Building in Guthrie Center, Iowa, United States

The Guthrie County Courthouse is located in Guthrie Center, Iowa, United States. The current facility is the fourth structure in Guthrie Center to house county administration and court functions since 1859.

==History==
Prior to 1859, Panora was the county seat and the county clerk housed the records in his log cabin as there was no courthouse. He sold whiskey and gunpowder from the same building, and in 1857, he accidentally ignited a keg of gunpowder destroying the cabin and all its contents. An order for a courthouse had been issued in 1853, but it had not been built. Another order was issued in 1857, but it was annulled and the contractor was paid $200 in damages. A series of county seat battles ensued between Panora and Guthrie Center with each taking turns as the victor.

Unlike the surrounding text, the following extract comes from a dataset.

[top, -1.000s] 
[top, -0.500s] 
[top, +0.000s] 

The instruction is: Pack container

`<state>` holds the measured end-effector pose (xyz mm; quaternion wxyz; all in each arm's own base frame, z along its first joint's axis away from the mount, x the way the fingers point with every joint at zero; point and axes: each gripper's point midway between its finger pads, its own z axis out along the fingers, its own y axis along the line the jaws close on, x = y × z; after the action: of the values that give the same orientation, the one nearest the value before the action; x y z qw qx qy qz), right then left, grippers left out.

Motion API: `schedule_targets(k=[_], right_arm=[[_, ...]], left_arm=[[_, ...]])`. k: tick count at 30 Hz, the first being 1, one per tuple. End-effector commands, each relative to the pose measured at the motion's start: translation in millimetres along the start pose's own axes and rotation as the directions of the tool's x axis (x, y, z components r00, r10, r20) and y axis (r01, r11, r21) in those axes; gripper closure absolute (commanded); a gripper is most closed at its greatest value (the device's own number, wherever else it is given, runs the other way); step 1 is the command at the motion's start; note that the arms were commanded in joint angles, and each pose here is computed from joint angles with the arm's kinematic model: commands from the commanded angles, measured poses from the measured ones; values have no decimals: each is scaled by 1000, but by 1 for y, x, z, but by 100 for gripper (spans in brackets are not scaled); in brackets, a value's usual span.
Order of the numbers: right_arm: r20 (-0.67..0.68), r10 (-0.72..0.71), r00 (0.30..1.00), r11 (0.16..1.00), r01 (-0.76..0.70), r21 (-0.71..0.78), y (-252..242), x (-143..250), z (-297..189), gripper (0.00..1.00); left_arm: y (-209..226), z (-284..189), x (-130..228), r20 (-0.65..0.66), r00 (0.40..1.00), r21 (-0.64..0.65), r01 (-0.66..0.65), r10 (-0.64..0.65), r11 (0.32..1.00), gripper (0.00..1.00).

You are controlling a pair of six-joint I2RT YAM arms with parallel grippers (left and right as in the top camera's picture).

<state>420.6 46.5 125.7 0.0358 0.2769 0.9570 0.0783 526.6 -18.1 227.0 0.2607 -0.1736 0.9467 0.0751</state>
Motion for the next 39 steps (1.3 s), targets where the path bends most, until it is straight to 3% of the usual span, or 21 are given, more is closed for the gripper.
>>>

The first courthouse for the county was a two-story frame building of native wood built in Panora in 1859. The building was subsequently removed from the center of the public square and it was replaced by a high school. The building itself became an agriculture warehouse. A new brick courthouse that was capped with a dome was completed in 1877 in Guthrie Center. The $22,500 building was paid for by the sale of swamp land in the county. On March 3, 1882, it was destroyed by fire. A clerk saved the county records. The following year, the third courthouse, a three-story, brick Renaissance Revival structure, was built, featuring cut-stone facings and trim. The construction cost was $25,000. This building would serve the county for 80 years. In 1963, the fourth courthouse was under construction in the courtyard next to the third courthouse when the older building was destroyed by fire on November 27, 1963. Luckily some of the records had already been removed from the old building so the loss wasn't as great as prior fires.

The present courthouse is a three-story building that occupies a sloped site exposing the northern part of the ground level. The structure is modern in design and faced with red brick and accented by precast concrete panels. It was completed in 1964 at a total cost of $417,000 and its dedication was held on June 12, 1965.